Brick Versus Hardi Siding
Most homeowners have no idea what to expect when it comes to the pros and cons of using brick versus hardi siding on their home. This article discusses the advantages and disadvantages of using brick versus hardi siding while looking at labor and material costs, installation time, thermal properties, sound attenuation properties, maintenance and upkeep, and structural stability of both brick and hardi siding. The goal of this article is to allow the everyday homeowner or someone thinking of building a new custom home or remodeling an old home some valuable starting knowledge in regards to the pros and cons of brick versus Hardi siding.

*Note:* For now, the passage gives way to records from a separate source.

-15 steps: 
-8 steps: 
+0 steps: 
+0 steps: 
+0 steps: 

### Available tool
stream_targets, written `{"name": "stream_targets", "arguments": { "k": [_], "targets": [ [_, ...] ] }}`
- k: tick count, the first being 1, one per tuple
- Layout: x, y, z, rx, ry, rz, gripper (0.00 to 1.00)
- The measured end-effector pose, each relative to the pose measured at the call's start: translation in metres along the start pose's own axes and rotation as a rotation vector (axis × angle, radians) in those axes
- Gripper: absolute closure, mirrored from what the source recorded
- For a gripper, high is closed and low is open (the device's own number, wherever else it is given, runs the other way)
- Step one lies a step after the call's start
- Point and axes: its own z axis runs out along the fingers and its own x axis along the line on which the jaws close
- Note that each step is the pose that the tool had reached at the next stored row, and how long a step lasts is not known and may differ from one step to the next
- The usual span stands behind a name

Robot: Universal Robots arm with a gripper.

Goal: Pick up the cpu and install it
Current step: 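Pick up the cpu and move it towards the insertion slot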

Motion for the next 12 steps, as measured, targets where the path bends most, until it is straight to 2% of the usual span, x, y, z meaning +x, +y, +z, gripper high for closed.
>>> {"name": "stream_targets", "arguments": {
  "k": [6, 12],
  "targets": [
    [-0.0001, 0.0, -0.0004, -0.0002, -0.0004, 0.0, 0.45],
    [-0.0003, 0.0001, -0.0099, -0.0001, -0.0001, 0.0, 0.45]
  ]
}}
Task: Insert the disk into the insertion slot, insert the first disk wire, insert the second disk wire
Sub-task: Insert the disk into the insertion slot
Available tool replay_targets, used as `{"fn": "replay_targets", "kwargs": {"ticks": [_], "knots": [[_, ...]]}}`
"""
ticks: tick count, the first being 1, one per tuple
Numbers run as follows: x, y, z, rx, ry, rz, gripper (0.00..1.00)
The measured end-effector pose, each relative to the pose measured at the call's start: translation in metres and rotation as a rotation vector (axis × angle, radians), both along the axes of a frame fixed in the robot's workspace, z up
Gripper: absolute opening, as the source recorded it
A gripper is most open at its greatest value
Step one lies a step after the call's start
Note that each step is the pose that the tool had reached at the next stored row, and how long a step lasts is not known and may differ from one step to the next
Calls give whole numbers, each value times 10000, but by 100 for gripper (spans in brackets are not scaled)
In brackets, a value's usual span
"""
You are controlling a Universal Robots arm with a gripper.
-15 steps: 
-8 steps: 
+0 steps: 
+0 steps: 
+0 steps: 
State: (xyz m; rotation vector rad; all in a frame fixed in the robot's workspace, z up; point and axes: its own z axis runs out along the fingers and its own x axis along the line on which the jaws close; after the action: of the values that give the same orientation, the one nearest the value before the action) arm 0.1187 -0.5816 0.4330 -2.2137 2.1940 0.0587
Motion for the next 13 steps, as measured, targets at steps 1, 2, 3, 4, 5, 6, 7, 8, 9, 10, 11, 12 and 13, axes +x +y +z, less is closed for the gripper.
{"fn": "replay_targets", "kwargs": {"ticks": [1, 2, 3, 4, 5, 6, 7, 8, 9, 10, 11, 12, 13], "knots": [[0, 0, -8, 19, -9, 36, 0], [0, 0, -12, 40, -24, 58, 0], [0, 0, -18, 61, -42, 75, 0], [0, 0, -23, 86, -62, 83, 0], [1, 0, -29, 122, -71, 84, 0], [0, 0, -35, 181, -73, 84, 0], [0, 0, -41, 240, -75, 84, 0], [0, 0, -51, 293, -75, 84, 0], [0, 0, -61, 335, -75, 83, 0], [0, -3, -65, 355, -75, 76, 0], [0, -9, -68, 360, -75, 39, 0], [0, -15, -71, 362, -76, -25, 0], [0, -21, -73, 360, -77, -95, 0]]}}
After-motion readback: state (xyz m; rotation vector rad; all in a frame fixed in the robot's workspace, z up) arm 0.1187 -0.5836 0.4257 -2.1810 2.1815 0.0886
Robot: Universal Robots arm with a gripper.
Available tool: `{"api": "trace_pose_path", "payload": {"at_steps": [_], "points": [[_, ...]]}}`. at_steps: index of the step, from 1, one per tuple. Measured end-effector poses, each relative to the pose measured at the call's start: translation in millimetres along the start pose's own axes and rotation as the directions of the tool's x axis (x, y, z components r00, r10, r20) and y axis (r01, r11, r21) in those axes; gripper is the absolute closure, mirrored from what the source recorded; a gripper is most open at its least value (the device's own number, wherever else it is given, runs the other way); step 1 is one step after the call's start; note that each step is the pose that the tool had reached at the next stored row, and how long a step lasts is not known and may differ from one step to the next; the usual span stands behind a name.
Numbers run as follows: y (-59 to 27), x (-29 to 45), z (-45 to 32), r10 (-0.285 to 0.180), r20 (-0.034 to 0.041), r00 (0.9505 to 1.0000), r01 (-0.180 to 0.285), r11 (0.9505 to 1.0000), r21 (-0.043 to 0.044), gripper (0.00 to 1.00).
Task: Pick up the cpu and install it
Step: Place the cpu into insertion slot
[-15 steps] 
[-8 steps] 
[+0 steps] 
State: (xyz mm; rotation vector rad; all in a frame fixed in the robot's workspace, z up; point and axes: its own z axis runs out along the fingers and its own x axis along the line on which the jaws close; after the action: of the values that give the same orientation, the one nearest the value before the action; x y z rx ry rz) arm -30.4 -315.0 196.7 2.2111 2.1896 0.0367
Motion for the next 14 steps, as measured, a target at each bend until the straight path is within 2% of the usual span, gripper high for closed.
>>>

Before jumping into the costs of the materials, some background information needs to be understood about Hardi plank (or Hardi siding) materials. Hardi siding comes predominantly in two thicknesses. Both thicknesses are available in a rough and smooth finish. The finish is completely an aesthetic decision and has a negligible affect on the cost of the product. The "Regular" Hardi siding is 5/16" thick, and is available in widths ranging from 5 1/4" to 12" wide. The ends are "butt" cutt, leaving butt joints when installed. "Artisan" Hardi is the newer product and is more expensive than "Regular" Hardi. "Artisan" Hardi siding is 5/8" thick and comes in the same array of widths as regular Hardi siding. The ends are tongue and groove which makes for a tighter connection where planks meet when installed. Aesthetically, "Artisan" Hardi is thicker and look more like real wood siding. The end joints caulk and paint much better and are much less noticeable when viewed from the exterior of the home. Both Hardi profiles are available with or without a "bead" which gives the siding a little more character. The first picture below is a photograph of a custom home that Sea Island Builders built on the Isle of Palms, SC using "Regular" Hardi siding with a bead (the bead is just above the siding's lap joints and hardly visible from a distance).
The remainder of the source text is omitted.